— Слушаюсь, — сказал я и вышел.
Уже из коридора я слышал, как она распоряжается дальше — бельё в шестую, грелки туда же, Захар Фомич, не от печки, сколько раз говорить, — и распоряжение про печку было то самое, святочное, слово в слово, только теперь оно стояло не в мирном госпитале с тиграми и щами, а посреди потока крови со «Стерегущего», и держало этот поток не хуже переборки. Есть люди, которые в шторм меняются. Есть такие, которые остаются собой, только громче. Эта оставалась собой даже не громче — спокойнее.
И стоял потом на госпитальном крыльце, под чёрным февральским небом, и курил чужую папиросу, выданную мне кем-то из санитаров из жалости, и думал три мысли сразу, по своей всегдашней привычке считать всё.
Город под этим небом не спал: где-то к зюйду от Старого города дотлевал пожар от перекидной стрельбы, и пожарный обоз гремел по мостовой. Утром нам предстояло узнать счёт и этой бомбардировки, первой из многих, — я знал расписание и этих концертов. Война раскладывалась на голоса, как партитура: миноносцы — утро, осадные калибры — день, госпиталь — ночь. И во всей партитуре не было ни одной строчки, которую можно было пропустить.
Что завтра Макаров затребует рапорты о бое и что в этих рапортах впервые сойдутся на одной бумаге его подпись и моя. Вызов уже лежал у Огарёва: командиру «Сторожевого» и вахтенному начальнику прибыть к командующему с докладом о порядке встречи разведчиков. Порядок, рождённый из чертежа Дитерихса и трёх учебных рассветов, шёл в большую службу — и шёл туда через кровь «Стерегущего», как ходит в большую службу всё на войне.
Что Ставров прочтёт те же рапорты своими пустыми глазами и сделает в моей папке какую-то свою отметку. «После первой настоящей потери», сказал он мне месяц назад, и сегодняшнее утро подвело меня к его прейскуранту ближе, чем что-либо до сих пор.

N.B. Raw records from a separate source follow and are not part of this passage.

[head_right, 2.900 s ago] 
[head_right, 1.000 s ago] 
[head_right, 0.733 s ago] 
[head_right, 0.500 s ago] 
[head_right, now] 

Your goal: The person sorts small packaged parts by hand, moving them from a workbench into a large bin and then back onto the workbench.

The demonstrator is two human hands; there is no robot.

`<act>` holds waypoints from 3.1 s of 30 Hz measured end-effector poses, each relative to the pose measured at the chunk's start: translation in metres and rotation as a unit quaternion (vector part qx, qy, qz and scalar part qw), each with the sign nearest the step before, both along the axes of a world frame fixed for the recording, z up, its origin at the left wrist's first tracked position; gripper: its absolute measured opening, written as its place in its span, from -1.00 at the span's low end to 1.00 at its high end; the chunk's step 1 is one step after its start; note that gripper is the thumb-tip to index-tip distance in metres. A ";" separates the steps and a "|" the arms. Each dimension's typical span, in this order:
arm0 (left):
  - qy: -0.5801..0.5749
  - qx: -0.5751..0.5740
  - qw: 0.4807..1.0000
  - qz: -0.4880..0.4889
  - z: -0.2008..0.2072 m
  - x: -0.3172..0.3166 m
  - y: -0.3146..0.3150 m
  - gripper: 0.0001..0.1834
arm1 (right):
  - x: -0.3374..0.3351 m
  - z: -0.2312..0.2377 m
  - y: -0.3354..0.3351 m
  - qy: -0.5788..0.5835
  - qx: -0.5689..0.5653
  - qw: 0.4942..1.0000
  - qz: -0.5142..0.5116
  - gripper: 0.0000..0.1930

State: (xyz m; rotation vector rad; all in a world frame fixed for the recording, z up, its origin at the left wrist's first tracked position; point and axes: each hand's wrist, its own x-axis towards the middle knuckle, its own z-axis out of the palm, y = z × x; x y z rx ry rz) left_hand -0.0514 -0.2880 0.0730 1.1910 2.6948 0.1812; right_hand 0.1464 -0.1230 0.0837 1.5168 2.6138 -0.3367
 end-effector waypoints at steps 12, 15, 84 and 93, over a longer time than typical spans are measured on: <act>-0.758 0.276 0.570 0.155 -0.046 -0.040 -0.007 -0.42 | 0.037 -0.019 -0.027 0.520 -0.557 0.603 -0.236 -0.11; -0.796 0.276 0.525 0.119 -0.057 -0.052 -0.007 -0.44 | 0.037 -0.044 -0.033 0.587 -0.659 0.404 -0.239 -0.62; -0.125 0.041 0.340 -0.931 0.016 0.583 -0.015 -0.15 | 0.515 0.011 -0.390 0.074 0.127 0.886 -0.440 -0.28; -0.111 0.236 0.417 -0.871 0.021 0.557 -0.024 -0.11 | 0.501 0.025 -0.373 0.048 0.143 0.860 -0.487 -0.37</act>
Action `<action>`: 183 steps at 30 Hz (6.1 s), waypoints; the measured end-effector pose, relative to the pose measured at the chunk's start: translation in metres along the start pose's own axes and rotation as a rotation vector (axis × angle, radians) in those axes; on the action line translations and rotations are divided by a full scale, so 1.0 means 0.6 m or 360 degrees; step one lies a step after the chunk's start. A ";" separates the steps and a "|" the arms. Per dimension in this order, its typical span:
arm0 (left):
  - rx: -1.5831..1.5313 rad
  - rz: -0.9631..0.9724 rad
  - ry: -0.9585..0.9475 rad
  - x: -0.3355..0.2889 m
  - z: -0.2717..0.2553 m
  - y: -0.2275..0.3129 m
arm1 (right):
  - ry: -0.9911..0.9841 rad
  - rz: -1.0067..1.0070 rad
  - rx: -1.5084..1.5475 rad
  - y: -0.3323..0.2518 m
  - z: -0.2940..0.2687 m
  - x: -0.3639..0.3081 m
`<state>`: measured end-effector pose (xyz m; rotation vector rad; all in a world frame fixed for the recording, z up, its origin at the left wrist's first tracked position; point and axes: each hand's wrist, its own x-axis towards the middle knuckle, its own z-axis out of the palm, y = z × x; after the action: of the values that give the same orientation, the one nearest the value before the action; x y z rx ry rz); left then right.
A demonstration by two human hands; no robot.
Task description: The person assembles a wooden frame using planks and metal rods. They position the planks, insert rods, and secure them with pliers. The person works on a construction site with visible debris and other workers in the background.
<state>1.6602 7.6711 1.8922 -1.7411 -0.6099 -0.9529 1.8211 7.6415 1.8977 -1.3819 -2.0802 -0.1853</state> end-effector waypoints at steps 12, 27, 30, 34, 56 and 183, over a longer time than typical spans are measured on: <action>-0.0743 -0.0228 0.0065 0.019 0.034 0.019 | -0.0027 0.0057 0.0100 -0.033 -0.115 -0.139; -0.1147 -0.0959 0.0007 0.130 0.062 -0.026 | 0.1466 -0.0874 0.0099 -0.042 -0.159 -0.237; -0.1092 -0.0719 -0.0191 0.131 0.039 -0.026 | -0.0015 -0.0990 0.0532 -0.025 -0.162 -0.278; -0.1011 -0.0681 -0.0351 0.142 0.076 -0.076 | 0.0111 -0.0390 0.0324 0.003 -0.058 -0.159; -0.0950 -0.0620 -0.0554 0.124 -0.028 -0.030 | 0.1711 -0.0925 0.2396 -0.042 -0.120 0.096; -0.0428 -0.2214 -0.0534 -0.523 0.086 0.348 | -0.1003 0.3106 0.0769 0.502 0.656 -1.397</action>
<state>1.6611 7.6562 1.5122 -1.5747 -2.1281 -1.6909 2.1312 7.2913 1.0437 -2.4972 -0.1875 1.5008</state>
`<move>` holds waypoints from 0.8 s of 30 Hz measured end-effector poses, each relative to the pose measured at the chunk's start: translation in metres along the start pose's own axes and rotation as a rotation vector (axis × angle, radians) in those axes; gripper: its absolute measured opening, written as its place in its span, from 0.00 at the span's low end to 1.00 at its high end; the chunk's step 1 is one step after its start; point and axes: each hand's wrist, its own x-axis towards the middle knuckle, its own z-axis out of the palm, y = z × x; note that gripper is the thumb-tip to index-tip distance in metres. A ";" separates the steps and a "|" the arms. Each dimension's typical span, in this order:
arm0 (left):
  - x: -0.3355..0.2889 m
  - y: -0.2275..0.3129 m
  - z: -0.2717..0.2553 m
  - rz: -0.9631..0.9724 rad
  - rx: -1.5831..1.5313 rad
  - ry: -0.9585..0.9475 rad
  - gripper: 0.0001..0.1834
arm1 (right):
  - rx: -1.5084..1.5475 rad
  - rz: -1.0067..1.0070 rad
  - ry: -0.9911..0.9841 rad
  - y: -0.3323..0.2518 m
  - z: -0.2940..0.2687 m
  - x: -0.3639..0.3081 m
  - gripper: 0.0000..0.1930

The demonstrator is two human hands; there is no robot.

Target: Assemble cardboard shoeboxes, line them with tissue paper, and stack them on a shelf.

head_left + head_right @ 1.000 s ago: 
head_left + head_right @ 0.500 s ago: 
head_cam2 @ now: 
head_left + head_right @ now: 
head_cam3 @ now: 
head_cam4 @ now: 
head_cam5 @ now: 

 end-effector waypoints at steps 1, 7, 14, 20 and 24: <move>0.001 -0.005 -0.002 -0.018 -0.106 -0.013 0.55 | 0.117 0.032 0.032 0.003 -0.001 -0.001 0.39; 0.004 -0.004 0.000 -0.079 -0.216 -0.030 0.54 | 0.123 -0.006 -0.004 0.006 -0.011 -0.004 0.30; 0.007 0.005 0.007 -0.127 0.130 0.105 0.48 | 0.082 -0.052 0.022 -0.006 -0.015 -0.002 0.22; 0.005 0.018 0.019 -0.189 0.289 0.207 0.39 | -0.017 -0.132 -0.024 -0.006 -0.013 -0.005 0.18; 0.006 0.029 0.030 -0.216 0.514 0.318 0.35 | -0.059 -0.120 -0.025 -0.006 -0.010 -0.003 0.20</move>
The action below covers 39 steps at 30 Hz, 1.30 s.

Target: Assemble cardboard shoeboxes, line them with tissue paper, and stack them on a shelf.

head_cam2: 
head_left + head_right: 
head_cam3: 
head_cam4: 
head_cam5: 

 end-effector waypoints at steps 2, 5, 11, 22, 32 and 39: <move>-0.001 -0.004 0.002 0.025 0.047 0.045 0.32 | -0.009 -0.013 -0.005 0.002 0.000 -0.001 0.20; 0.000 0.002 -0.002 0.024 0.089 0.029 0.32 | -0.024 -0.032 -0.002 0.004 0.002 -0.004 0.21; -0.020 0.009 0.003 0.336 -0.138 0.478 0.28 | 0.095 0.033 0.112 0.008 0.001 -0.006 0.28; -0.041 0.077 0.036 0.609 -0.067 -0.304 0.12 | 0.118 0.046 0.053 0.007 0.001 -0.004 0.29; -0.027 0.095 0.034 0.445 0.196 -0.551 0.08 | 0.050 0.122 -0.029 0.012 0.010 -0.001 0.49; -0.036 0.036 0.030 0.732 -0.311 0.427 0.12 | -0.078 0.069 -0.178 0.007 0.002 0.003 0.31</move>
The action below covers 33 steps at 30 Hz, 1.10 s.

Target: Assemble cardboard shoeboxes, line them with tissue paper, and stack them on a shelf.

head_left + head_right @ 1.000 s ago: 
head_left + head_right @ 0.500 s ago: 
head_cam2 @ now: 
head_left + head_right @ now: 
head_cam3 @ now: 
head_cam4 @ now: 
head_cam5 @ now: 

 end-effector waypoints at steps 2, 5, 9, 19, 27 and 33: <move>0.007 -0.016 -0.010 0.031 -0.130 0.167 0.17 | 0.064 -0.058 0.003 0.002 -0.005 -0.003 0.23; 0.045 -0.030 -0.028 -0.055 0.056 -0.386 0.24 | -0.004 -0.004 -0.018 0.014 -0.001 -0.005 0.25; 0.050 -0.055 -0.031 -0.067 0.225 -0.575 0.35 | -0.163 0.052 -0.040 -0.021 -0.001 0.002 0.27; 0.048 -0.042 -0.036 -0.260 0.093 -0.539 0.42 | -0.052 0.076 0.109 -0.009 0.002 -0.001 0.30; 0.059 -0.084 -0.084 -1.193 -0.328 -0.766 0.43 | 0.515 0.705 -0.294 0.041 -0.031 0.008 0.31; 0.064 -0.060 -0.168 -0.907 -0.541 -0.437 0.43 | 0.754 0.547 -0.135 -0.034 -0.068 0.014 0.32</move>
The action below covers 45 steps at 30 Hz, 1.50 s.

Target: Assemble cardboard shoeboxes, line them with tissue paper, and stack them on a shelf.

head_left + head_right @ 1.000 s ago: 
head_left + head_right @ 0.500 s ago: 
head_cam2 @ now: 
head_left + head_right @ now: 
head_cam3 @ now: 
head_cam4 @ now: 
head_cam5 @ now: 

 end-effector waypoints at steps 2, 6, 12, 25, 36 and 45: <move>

Сергеев и двадцать три — это была потеря, и потеря настоящая. Но Ставров ошибся адресом. От настоящих потерь приходят не к нему. От настоящих потерь приходят туда, где их в следующий раз будет меньше, — а это было моё ведомство, не его.
И что женщину с интонацией старшего офицера зовут — я услышал в коридоре — Вера Алексеевна, и что «вы мешаете» было первым, что она сказала мне в этой жизни.
В моих книгах её не было вовсе. Хоть что-то в этой войне я писал с чистого листа.
Папироса дотлела. Я бросил окурок в урну, одёрнул мокрую шинель и пошёл вниз, к пристани, где ждал катер. Завтра начинался день с Макаровым, послезавтра — вся остальная война, и в этой войне у меня с этого утра было на двадцать девять человек больше оснований считать, что её можно переписать.